Partout dans le monde, l’eau devient de plus en plus cruciale. Les longues périodes de sécheresse et les épisodes de précipitations intenses et d’inondations montrent qu’il faut révolutionner notre manière de l’appréhender. Ces dernières années, la Ville d’Anvers, Aquafin (la société de gestion de l’épuration d’eau en Région flamande), et Water-link (distributeur d’eau dans la région d’Anvers) ont oeuvré à répandre petit à petit l’idée qu’un changement radical de paradigme était nécessaire. Liselotte De Waele, de la société Aquafin, m’a guidé dans la Lange Riddersstraat, dans le quartier Sint-Andries, première d’une petite série rues-jardins récemment achevées, où la gestion de l’eau joue un rôle central. 

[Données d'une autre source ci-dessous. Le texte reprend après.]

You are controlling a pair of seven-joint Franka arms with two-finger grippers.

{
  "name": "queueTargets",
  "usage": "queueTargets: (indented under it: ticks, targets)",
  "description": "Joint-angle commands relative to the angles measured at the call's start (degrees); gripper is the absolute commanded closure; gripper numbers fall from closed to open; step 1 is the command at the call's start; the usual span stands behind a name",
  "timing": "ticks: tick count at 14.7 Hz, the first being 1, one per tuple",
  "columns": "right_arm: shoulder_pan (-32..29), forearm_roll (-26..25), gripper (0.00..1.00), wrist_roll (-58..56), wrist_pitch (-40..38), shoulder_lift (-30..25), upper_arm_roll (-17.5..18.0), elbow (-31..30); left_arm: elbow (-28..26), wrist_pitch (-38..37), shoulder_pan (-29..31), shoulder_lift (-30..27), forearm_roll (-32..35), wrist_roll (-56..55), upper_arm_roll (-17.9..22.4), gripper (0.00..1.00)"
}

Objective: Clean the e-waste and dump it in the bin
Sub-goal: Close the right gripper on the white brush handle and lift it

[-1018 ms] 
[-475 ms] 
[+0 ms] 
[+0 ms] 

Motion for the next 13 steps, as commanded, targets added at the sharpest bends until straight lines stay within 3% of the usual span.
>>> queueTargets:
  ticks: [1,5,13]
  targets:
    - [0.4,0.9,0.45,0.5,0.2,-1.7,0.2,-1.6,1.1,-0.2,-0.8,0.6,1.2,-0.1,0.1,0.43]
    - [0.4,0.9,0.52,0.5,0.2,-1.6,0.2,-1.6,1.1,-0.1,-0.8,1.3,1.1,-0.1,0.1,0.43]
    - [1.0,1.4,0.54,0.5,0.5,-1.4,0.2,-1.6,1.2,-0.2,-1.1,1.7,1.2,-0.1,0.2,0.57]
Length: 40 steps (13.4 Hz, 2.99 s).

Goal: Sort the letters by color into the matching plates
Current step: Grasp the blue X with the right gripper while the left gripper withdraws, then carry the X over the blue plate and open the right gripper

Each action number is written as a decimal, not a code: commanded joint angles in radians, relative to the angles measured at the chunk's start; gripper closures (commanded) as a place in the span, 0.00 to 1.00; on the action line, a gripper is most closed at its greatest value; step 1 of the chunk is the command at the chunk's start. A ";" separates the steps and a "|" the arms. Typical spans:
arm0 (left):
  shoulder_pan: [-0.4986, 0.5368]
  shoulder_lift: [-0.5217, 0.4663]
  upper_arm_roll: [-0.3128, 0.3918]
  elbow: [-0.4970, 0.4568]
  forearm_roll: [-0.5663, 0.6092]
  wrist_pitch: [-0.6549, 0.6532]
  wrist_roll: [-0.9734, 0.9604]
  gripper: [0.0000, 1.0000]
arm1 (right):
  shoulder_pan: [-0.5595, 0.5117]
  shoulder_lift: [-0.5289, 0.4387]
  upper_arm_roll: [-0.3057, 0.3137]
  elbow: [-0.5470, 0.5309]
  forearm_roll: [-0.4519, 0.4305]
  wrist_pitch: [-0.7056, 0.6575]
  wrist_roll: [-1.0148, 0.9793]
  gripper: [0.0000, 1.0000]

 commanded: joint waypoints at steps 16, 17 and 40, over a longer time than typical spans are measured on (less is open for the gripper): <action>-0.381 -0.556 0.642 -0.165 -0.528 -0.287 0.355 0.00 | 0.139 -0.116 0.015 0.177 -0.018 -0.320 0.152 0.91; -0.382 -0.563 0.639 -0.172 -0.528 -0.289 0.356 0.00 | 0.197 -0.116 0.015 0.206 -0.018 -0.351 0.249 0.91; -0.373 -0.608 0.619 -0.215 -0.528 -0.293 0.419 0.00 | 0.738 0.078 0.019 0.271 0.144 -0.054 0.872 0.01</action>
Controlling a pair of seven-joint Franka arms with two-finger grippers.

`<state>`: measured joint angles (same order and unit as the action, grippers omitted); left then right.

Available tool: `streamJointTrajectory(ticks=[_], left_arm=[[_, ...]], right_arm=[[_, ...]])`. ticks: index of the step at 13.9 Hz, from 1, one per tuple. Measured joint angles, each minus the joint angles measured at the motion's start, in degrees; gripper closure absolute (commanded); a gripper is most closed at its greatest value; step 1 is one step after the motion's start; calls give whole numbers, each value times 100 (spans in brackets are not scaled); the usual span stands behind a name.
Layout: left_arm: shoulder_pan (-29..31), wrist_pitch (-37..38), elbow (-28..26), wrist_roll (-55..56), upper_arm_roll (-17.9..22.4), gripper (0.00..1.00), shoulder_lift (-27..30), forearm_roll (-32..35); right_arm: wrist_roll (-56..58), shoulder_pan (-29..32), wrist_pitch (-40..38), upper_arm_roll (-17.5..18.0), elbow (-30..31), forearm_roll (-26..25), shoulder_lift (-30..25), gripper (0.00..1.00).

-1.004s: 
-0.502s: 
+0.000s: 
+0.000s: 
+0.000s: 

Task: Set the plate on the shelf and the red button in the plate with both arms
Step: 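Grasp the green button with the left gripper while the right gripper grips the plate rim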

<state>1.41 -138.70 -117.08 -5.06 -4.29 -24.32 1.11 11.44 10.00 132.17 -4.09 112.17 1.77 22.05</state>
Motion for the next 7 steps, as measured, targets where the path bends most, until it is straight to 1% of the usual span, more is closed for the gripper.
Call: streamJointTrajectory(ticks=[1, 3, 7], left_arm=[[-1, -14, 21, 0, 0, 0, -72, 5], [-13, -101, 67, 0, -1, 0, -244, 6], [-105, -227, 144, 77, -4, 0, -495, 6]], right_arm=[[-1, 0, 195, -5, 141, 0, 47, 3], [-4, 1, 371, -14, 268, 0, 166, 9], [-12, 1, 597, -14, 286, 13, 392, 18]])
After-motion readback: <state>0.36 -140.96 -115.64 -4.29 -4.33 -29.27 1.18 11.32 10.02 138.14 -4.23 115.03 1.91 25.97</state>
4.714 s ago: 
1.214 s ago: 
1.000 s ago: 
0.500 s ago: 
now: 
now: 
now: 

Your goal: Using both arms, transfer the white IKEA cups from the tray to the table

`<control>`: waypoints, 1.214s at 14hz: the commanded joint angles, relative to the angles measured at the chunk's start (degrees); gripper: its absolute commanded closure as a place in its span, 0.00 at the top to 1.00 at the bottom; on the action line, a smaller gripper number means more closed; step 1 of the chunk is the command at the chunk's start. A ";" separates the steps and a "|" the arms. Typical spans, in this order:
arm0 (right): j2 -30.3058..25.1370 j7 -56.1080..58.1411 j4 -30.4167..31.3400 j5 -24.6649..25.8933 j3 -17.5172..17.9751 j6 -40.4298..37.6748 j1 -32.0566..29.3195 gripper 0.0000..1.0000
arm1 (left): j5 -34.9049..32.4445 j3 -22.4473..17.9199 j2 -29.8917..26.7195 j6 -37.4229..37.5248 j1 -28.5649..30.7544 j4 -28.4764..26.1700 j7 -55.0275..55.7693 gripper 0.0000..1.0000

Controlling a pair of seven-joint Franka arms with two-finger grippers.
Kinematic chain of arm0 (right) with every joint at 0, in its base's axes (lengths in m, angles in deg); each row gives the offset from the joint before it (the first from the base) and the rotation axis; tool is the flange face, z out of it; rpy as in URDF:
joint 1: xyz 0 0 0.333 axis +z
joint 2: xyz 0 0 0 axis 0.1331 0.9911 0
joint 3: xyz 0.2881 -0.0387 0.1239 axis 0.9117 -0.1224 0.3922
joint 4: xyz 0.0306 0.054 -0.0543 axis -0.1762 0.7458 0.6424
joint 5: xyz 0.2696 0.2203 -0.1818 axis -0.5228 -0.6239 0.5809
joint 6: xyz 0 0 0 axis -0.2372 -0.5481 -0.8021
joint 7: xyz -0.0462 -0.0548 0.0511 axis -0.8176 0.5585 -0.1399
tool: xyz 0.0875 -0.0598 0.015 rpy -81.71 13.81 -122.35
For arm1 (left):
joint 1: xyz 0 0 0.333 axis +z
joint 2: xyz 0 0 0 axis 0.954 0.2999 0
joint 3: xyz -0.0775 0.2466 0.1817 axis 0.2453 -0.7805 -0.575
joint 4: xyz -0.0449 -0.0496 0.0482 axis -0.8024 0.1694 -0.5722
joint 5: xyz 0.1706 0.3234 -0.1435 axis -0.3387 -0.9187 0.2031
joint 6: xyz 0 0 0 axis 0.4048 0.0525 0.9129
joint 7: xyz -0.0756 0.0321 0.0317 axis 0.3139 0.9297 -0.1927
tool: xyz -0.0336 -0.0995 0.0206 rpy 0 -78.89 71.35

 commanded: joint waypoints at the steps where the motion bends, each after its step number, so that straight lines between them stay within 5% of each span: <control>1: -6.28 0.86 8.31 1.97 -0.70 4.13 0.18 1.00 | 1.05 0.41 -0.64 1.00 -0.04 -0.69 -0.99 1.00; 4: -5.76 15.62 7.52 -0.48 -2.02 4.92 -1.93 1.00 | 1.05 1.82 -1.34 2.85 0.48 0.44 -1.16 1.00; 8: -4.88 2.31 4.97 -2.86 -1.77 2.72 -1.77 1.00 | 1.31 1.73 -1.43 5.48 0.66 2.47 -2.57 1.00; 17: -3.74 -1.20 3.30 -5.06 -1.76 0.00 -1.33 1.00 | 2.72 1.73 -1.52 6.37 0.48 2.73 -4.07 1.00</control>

En juillet 2011, toutes les vannes du ciel se sont ouvertes sur Copenhague. En réponse à ce phénomène climatique extrême – auquel nous allons être confrontés de plus en plus régulièrement à cause du changement climatique –, la Ville a conçu sa première place adaptée au climat. Il y a dix ans que la Tådsinge Plads a été aménagée à Copenhague. La place a été en grande partie débarrassée de son revêtement minéralisé pour, en étroite concertation avec les gens du quartier, être réaménagée en « nature urbaine sauvage ». Au-delà de l’utilisation des matériaux, c’est en premier lieu la gestion de l’eau qui constitue la principale innovation de ce projet. L’eau de pluie venant de la place, des rues adjacentes et des toitures du voisinage est récupérée dans des bassins de rétention puis s’écoule vers la « forêt tropicale », où elle peut lentement percoler dans le sol. En intégrant différents éléments éducatifs ludiques dans le cycle, l’eau redevient en outre visible.